After eating a piece of dried deer meat
and a piece of bread made from finely ground acorn flour, Esther was shown a
hut full of hides and furs, soon to be transported to Sutter's Fort and
bartered.
Solana
pointed
out another hut packed with enough cured meat to last through two winters. A
third was lined with a variety of subtly woven weirs and nets for trapping
fish. Walking toward yet another hut from which steam issued in an aromatic
cloud, she noted that everyone was amply clothed.
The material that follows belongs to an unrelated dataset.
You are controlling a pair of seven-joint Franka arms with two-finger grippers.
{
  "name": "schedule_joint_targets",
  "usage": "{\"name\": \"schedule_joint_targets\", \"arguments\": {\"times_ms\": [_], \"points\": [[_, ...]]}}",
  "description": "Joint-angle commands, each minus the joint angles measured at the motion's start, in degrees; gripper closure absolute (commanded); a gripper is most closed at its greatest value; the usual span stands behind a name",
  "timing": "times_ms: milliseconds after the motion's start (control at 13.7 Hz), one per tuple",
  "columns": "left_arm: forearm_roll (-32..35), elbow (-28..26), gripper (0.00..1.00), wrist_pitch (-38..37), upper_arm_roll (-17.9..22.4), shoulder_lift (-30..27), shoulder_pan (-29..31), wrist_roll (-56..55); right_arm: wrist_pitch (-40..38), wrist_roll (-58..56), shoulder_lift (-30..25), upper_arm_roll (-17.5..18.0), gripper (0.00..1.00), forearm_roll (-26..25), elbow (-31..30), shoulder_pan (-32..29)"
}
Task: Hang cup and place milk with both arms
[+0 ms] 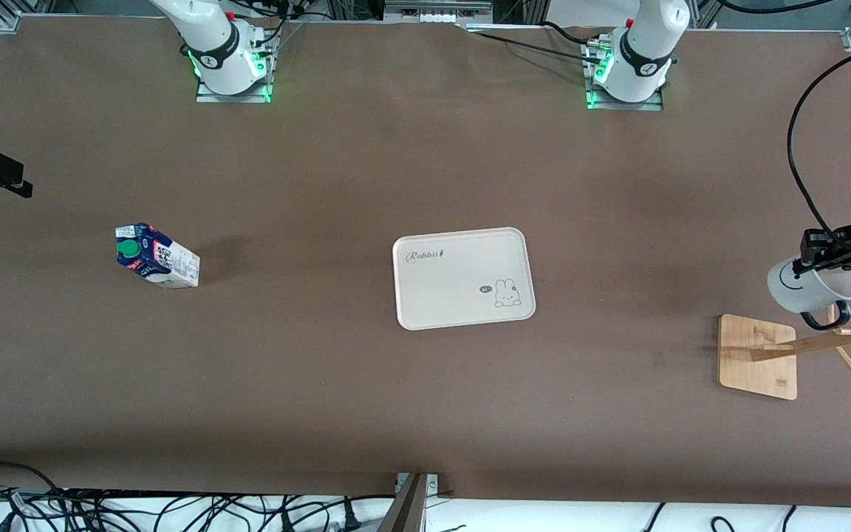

Save for a slight
cautiousness with this new, unexplained, and disfigured woman who had strangely
come down out of the deep snow, they were all friendly, happy, apparently at
peace with themselves and the world. Now that she was used to seeing the
mugwort leaves some of them wore in pierced ears and noses, she liked these
people and what they represented.
Beyond a large assembly house made of
bark, duck feathers festooned the hut where the steam rose.